Sessão 1620ª, realizada em 11/03/2026

Processo: 030/007031/2022

Recorrente: Marcela Almeida da Matta

Recorrido:  Fazenda Pública Municipal

“Ementa: Recurso Voluntário. IPTU. Lançamento anual. Exercícios de 2020, 2021 e 2022. 1. Intempestividade da impugnação em relação aos exercícios de 2020 e 2021, impedindo a análise do mérito em relação a esses exercícios. 2. Área do lote corrigida de ofício nos autos do PA nº 030/017588/2019, a fim de ratear a área remanescente de 368.375,76m2 entre as 35 unidades do condomínio. 3. Desmembramento da gleba que originou o condomínio que manteve a área remanescente como área condominial. Planta apresentada à SMU que descreve a área remanescente como área condominial.
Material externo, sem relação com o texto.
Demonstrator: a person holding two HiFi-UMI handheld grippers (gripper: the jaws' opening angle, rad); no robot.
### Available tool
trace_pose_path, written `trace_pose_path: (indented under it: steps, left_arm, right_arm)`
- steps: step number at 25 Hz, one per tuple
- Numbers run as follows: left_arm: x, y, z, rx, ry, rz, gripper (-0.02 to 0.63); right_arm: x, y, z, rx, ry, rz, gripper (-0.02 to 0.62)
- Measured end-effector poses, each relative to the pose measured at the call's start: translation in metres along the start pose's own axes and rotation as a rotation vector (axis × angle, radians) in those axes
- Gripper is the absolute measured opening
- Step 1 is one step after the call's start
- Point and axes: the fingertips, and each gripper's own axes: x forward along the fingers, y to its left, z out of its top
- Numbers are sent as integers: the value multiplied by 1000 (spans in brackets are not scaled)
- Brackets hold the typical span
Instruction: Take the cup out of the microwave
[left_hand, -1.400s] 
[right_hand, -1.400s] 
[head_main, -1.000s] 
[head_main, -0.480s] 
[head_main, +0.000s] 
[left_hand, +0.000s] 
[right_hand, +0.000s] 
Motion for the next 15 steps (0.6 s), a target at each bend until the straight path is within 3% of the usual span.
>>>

Área que não pode ser considerada privativa, de uso exclusivo, por integrar a parte comum do condomínio. 4. Convenção condominial que prevê a manutenção, pelos condôminos, da referida área, inclusive, com replantio de árvores destruídas. Inexistência de pagamento de cota condominial específica para a suposta área que teria permanecido como co-propriedade, evidenciando tratar-se de área condominial das 35 unidades do condomínio. 5. Tributação que deve observar a regra de rateio da área comum do condomínio prevista no § 4º do art. 13 da Lei 2.597/2008. 6. Alegação de que a área remanescente estaria inserida nos limites do Parque Estadual da Serra da Tiririca (PESET) que não influencia no lançamento, pois não consta do RGI eventual desapropriação ou domínio estatal da referida área. Jurisprudência do STJ e do TJ. RJ que permite a incidência do IPTU em áreas de preservação, onde existe somente restrição para o uso do imóvel. Incidência do IPTU. Recurso voluntário conhecido e desprovido”.